En un rincón queda la ropa vieja. Su olor y aspecto son, ahora, una especie de
fósil de un pasado lejano. El espejo ligeramente empañado le devuelve la imagen de
antes. Apenas si se nota alguna huella del alcohol y de la calle. Cuando sale ella le abre
los brazos. Se abrazan y se besan como si el tiempo continuara a partir de la última
mañana en que estuvo con ella. Sobre la cama una muda de ropa limpia y en el piso una
bola arrugada de papel de estraza. Y lloró abrazado a él, lloró fluidamente, las lágrimas
salieron limpias para humedecer la blusa de su esposa. Perdón, perdón por mi estupidez,
murmuró. Ella lo calló con un beso.
Lágrimas silenciosas formaron surcos en su rostro ennegrecido por la mugre de
meses y fueron a formar charcos sucios en el piso sucio de la banqueta. Sólo brotaron de
sus ojos, continuas, en silencio…
Ella maneja. Le cuenta de los asuntos triviales de los vecinos, de la escuela de
los niños, de los amigos, como si nunca hubiera pasado nada y hoy, este día,
simplemente hubiera pasado por el al trabajo. Al final llegan a su casa, a la casa de
siempre. Su corazón late desbocado; ¿Cómo lo mirarán sus hijos? Piensa, y ese sólo
pensamiento lo llena de angustiosa alegría. La puerta automática se abre, entran con el
auto, ella lo apaga, descienden, caminan el breve tramo a la puerta de entrada, ella usa
su llave, abre la puerta, él mira a los niños que están sentados ante la mesa, ellos voltean
y ve cómo sus miradas pasan de la sorpresa a la alegría. Ellos no han cambiado nada,
siguen igual que la última vez que los vio. Se levantan y corren hacia él. Se abrazan con
fuerza, con desesperación. Los amo, dice en murmullos y los llena de besos. Jamás
volveré a separarme de ustedes. Se estremece de alegría.
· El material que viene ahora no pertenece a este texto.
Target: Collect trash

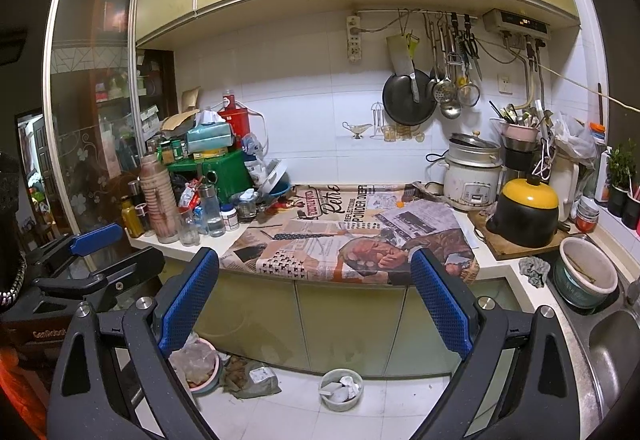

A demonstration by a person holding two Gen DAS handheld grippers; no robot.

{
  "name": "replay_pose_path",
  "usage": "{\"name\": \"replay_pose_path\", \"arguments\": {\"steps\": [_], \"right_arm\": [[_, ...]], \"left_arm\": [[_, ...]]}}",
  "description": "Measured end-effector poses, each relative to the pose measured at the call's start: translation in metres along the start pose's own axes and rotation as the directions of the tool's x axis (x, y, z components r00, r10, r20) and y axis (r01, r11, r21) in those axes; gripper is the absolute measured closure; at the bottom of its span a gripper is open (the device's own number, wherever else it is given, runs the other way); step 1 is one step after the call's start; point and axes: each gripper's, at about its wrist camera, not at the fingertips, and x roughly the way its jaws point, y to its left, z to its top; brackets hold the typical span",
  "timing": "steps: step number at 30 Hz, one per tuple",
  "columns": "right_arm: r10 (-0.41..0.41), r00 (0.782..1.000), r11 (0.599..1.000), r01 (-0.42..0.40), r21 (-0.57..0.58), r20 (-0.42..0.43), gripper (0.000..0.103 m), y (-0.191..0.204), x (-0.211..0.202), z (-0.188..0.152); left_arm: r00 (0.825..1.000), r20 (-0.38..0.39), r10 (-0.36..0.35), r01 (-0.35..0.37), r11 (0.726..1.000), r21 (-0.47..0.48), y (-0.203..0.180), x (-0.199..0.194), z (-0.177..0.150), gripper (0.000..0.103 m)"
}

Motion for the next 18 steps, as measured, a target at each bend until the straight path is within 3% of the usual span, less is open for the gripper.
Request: {"name": "replay_pose_path", "arguments": {"steps": [18], "right_arm": [[-0.003,1.0,1.0,0.003,0.003,-0.005,0.007,0.0015,0.0035,0.0012]], "left_arm": [[1.0,-0.01,-0.006,0.006,1.0,-0.019,-0.0007,0.0077,-0.0004,0.008]]}}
Se estremeció en su sueño, una sonrisa enorme quedó congelada en su cara.
Nadie se dio cuenta que había quedado quieto, rotundamente quieto, felizmente quieto,
con la alegría pintada en su rostro sucio. Finalmente, en la banqueta sólo quedó él, un
par de cucarachas y una rata aventurera que lo olisqueó y perdió el interés. Sería hasta el
día siguiente, casi al mediodía, cuando alguien notó su muerte.